• **WHAT TO PRODUCE**
Transcribe all of the data exactly. Images stay out.

___ MATERIAL FOR THIS EXERCISE ___

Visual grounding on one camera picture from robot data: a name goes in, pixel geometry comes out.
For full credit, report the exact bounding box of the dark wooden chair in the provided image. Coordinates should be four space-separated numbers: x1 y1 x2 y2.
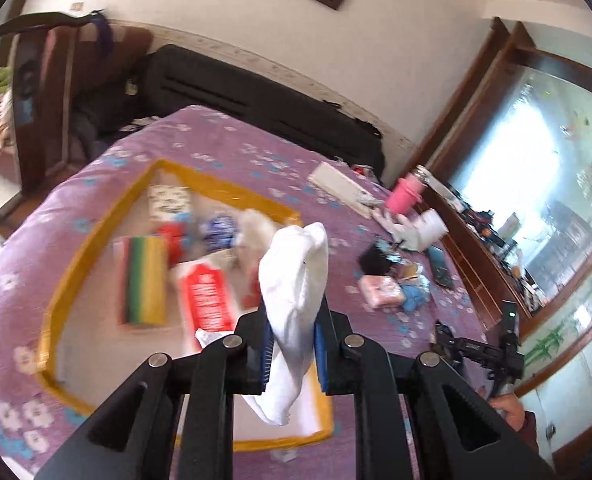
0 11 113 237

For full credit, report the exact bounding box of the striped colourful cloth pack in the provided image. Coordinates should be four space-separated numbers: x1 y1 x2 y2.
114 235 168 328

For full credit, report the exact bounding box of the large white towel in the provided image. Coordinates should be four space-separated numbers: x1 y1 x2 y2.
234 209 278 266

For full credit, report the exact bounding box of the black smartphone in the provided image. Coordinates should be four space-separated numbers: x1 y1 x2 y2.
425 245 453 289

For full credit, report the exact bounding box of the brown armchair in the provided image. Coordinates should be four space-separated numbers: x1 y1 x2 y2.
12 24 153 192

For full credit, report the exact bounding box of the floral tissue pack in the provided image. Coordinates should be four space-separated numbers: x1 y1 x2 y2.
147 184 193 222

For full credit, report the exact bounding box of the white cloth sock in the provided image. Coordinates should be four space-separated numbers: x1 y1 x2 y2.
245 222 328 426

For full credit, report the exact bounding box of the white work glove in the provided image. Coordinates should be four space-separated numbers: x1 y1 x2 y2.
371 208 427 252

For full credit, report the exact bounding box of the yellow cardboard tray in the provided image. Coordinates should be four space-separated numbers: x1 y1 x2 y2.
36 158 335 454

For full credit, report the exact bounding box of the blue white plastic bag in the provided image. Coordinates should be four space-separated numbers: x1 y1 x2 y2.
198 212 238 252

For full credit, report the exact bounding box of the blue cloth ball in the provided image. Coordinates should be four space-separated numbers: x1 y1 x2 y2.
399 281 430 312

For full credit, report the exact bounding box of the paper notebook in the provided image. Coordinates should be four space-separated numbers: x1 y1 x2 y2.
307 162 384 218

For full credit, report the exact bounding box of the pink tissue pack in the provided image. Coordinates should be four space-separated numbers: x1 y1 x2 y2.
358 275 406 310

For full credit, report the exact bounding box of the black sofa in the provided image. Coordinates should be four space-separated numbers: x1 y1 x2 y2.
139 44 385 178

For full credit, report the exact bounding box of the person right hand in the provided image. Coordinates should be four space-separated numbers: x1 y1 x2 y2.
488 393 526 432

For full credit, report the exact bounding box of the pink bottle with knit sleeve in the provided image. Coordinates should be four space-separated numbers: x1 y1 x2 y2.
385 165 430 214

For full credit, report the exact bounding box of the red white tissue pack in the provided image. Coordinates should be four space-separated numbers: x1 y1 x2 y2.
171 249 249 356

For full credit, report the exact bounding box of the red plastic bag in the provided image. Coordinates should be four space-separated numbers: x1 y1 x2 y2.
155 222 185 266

___

• **SOLVED EXERCISE**
Visual grounding on one camera picture from robot data: a name goes in, pixel geometry comes out.
For full credit, report the exact bounding box of the dark wooden chair in the provided image. Coordinates should be four space-separated numbers: x1 y1 x2 y2.
0 11 113 237

For full credit, report the exact bounding box of the striped colourful cloth pack in the provided image. Coordinates should be four space-separated numbers: x1 y1 x2 y2.
114 235 168 328

For full credit, report the exact bounding box of the large white towel in the provided image. Coordinates should be four space-separated numbers: x1 y1 x2 y2.
234 209 278 266

For full credit, report the exact bounding box of the black smartphone in the provided image. Coordinates should be four space-separated numbers: x1 y1 x2 y2.
425 245 453 289

For full credit, report the exact bounding box of the brown armchair in the provided image. Coordinates should be four space-separated numbers: x1 y1 x2 y2.
12 24 153 192

For full credit, report the exact bounding box of the floral tissue pack in the provided image. Coordinates should be four space-separated numbers: x1 y1 x2 y2.
147 184 193 222

For full credit, report the exact bounding box of the white cloth sock in the provided image. Coordinates should be four space-separated numbers: x1 y1 x2 y2.
245 222 328 426

For full credit, report the exact bounding box of the white work glove in the provided image. Coordinates should be four space-separated numbers: x1 y1 x2 y2.
371 208 427 252

For full credit, report the exact bounding box of the yellow cardboard tray in the provided image. Coordinates should be four space-separated numbers: x1 y1 x2 y2.
36 158 335 454

For full credit, report the exact bounding box of the blue white plastic bag in the provided image. Coordinates should be four space-separated numbers: x1 y1 x2 y2.
198 212 238 252

For full credit, report the exact bounding box of the blue cloth ball in the provided image. Coordinates should be four space-separated numbers: x1 y1 x2 y2.
399 281 430 312

For full credit, report the exact bounding box of the paper notebook in the provided image. Coordinates should be four space-separated numbers: x1 y1 x2 y2.
307 162 384 218

For full credit, report the exact bounding box of the pink tissue pack in the provided image. Coordinates should be four space-separated numbers: x1 y1 x2 y2.
358 275 406 310

For full credit, report the exact bounding box of the black sofa in the provided image. Coordinates should be four space-separated numbers: x1 y1 x2 y2.
139 44 385 178

For full credit, report the exact bounding box of the person right hand in the provided image. Coordinates should be four space-separated numbers: x1 y1 x2 y2.
488 393 526 432

For full credit, report the exact bounding box of the pink bottle with knit sleeve in the provided image. Coordinates should be four space-separated numbers: x1 y1 x2 y2.
385 165 430 214

For full credit, report the exact bounding box of the red white tissue pack in the provided image. Coordinates should be four space-separated numbers: x1 y1 x2 y2.
171 249 249 356

For full credit, report the exact bounding box of the red plastic bag in the provided image. Coordinates should be four space-separated numbers: x1 y1 x2 y2.
155 222 185 266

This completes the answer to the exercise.